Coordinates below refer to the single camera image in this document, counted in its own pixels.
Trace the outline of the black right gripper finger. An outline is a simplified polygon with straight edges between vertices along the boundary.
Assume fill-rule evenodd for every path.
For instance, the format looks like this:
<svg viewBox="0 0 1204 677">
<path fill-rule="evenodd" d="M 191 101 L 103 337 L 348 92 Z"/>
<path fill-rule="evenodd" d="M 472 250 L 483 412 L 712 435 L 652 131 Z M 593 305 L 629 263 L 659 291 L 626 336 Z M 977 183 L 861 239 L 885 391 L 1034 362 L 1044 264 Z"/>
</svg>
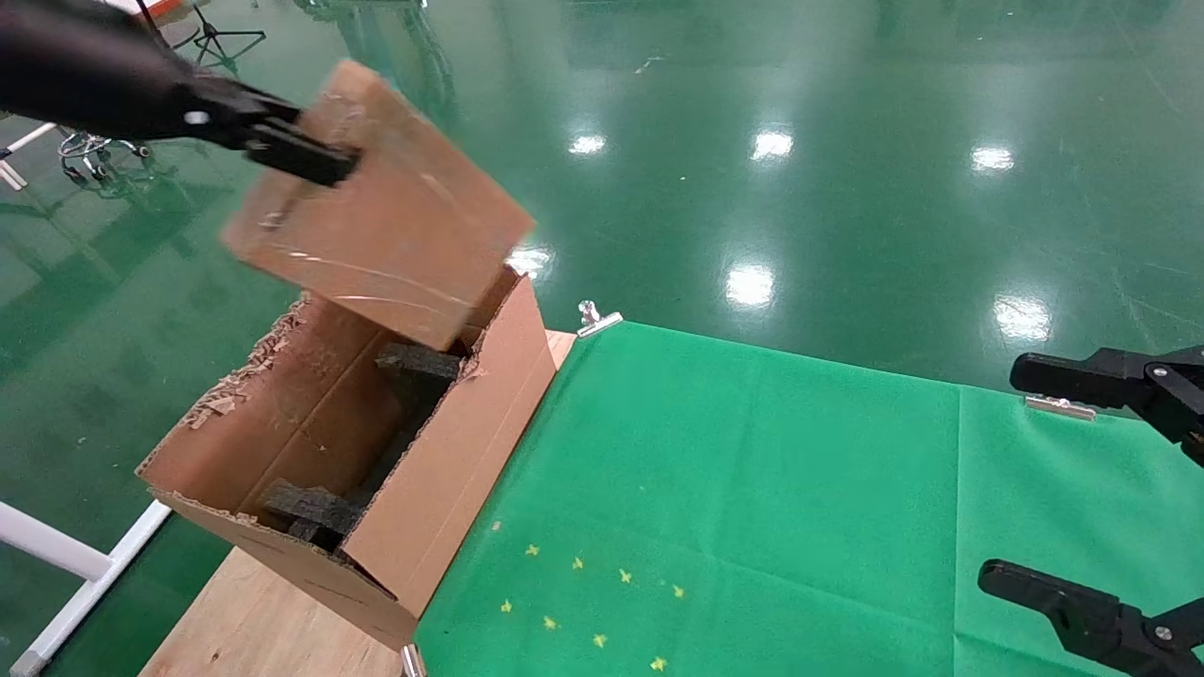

□ □ □

HOW TO COMPLETE THIS TASK:
All of the records above should be written out exactly, with the pictures left out.

SOLUTION TO THE EXERCISE:
Coordinates below refer to the single camera image in this document, counted in its own pixels.
Trace the outline of the black right gripper finger. An outline is a simplified polygon with straight edges between vertices along the boundary.
Assume fill-rule evenodd for every path.
For instance, the format looks like this:
<svg viewBox="0 0 1204 677">
<path fill-rule="evenodd" d="M 191 101 L 103 337 L 348 92 Z"/>
<path fill-rule="evenodd" d="M 472 250 L 483 412 L 712 435 L 652 131 Z M 593 305 L 629 263 L 659 291 L 626 336 Z M 977 183 L 861 239 L 885 391 L 1034 362 L 1044 264 Z"/>
</svg>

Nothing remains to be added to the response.